First, we calculate the *energy* between the previous decoder hidden state and the encoder hidden states. As our encoder hidden states are a sequence of $T$ tensors, and our previous decoder hidden state is a single tensor, the first thing we do is `repeat` the previous decoder hidden state $T$ times. We then calculate the energy, $E_t$, between them by concatenating them together and passing them through a linear layer (`attn`) and a $\tanh$ activation function. 

$$E_t = \tanh(\text{attn}(s_{t-1}, H))$$ 

This can be thought of as calculating how well each encoder hidden state "matches" the previous decoder hidden state.

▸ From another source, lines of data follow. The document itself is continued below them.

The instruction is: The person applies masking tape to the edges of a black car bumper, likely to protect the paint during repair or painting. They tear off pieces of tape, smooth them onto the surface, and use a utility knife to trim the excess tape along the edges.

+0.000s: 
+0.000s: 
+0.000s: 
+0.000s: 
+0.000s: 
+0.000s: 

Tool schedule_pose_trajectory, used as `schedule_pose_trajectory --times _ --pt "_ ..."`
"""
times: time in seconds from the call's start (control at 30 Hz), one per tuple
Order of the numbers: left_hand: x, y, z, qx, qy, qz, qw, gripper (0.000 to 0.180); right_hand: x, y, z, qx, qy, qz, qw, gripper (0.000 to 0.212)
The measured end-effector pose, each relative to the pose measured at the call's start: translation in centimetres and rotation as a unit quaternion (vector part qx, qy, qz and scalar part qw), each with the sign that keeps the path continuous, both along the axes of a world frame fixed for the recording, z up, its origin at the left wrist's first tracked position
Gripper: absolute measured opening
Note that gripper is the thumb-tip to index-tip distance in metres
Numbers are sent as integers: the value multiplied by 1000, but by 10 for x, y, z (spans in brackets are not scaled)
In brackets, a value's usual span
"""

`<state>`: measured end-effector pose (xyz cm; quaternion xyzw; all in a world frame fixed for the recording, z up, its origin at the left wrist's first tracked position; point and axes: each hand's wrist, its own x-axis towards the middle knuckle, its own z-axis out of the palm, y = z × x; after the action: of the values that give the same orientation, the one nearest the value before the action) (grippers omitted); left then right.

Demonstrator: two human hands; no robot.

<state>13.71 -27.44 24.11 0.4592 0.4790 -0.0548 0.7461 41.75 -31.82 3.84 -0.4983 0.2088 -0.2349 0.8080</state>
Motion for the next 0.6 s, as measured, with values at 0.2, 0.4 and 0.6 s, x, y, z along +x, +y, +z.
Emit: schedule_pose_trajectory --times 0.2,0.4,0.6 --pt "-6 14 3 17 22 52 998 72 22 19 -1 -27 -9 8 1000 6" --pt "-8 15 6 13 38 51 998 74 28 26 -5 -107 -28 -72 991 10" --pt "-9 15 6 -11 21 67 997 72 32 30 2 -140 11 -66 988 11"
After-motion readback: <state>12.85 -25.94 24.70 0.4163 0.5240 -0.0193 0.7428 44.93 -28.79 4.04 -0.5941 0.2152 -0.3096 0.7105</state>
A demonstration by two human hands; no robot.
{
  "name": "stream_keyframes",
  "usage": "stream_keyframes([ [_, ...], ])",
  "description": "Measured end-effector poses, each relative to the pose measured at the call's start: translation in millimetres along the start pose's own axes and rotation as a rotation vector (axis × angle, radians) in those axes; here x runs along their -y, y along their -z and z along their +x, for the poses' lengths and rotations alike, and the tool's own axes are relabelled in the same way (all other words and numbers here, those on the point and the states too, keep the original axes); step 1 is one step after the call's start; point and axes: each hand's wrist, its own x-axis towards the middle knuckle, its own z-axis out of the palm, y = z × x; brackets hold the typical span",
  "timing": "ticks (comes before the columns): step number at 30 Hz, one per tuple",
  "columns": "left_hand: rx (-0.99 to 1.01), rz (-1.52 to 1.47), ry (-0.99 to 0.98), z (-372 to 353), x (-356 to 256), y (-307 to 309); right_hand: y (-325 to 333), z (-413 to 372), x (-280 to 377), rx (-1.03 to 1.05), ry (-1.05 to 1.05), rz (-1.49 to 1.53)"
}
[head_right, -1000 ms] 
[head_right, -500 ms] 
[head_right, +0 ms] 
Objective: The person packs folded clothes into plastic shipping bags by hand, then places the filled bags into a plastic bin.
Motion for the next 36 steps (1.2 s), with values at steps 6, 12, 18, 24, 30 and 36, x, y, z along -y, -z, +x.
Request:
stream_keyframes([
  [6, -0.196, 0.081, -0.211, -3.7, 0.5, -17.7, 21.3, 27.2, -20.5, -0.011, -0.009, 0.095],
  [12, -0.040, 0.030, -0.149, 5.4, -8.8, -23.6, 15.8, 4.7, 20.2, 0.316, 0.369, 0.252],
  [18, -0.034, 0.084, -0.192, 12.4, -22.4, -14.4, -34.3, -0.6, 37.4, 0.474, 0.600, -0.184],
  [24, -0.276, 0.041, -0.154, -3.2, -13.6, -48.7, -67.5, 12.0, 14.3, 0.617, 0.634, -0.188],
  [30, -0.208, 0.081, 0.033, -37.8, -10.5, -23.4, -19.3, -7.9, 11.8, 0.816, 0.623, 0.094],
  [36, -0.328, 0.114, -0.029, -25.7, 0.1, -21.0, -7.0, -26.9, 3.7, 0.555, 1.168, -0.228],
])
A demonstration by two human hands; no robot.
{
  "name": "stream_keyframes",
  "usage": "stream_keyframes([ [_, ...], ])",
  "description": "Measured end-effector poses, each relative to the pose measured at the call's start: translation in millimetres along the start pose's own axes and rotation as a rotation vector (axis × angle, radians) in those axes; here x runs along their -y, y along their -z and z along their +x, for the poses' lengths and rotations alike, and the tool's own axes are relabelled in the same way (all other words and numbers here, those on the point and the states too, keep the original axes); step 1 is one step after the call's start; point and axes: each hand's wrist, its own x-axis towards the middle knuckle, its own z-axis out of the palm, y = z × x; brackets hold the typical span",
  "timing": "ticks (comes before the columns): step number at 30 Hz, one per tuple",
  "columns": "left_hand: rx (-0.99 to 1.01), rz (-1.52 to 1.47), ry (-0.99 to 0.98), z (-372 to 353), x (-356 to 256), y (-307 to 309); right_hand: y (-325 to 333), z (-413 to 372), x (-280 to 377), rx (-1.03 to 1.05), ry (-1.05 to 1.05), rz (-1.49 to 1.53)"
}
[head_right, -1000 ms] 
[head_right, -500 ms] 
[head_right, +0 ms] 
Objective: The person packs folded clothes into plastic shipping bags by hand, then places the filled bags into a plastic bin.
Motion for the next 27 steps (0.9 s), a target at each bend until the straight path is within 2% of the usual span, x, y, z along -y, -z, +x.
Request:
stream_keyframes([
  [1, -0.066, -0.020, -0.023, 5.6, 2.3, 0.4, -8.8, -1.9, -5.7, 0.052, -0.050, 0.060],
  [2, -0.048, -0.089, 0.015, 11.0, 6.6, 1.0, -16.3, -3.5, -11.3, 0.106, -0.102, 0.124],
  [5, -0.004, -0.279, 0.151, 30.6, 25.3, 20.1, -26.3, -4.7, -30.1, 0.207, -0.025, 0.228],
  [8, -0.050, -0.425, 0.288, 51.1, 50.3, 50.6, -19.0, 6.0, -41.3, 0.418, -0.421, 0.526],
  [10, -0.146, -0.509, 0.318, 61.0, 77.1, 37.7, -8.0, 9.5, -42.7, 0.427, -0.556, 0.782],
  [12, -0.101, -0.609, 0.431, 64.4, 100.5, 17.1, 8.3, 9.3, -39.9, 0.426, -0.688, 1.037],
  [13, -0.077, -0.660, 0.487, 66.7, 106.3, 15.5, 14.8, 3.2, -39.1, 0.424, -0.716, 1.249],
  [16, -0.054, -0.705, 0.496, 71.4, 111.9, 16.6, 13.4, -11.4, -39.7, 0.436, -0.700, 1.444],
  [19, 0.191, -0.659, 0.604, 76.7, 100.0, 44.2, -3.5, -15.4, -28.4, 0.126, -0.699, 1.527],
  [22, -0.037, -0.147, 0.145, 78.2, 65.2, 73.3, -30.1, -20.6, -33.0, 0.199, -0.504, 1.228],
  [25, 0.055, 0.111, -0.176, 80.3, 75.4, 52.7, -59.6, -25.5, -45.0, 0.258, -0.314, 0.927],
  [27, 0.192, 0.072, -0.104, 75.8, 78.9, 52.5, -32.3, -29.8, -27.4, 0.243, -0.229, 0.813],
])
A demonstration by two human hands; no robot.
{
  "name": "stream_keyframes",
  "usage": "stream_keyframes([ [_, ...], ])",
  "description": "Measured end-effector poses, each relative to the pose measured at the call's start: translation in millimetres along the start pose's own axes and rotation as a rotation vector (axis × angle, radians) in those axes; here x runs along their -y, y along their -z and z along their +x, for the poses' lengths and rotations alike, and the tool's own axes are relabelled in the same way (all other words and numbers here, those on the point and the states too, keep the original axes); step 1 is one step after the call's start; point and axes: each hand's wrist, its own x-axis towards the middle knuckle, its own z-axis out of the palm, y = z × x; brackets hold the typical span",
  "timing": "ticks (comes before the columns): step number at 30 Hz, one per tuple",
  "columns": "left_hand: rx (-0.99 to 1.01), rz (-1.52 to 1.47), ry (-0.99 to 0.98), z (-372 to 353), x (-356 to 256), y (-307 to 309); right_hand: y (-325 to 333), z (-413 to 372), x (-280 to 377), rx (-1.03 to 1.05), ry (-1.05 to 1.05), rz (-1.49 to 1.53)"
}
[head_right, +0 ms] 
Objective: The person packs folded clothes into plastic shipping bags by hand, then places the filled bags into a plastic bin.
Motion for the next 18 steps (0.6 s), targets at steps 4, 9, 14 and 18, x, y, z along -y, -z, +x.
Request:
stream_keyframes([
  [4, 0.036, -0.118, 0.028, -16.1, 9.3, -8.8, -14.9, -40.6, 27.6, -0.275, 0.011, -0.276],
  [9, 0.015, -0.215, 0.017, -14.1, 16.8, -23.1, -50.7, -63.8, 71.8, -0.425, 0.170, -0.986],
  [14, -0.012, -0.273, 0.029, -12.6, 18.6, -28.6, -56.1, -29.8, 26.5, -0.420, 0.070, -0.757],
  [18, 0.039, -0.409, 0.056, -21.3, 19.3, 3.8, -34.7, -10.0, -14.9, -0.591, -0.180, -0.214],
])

We currently have a **[dec hid dim, src sent len]** tensor for each example in the batch. We want this to be **[src sent len]** for each example in the batch as the attention should be over the length of the source sentence. This is achieved by multiplying the `energy` by a **[1, dec hid dim]** tensor, $v$.

$$\hat{a}_t = v E_t$$

We can think of this as calculating a weighted sum of the "match" over all `dec_hid_dem` elements for each encoder hidden state, where the weights are learned (as we learn the parameters of $v$).

Finally, we ensure the attention vector fits the constraints of having all elements between 0 and 1 and the vector summing to 1 by passing it through a $\text{softmax}$ layer.

$$a_t = \text{softmax}(\hat{a_t})$$

This gives us the attention over the source sentence!

Graphically, this looks something like below. This is for calculating the very first attention vector, where $s_{t-1} = s_0 = z$. The green/yellow blocks represent the hidden states from both the forward and backward RNNs, and the attention computation is all done within the pink block.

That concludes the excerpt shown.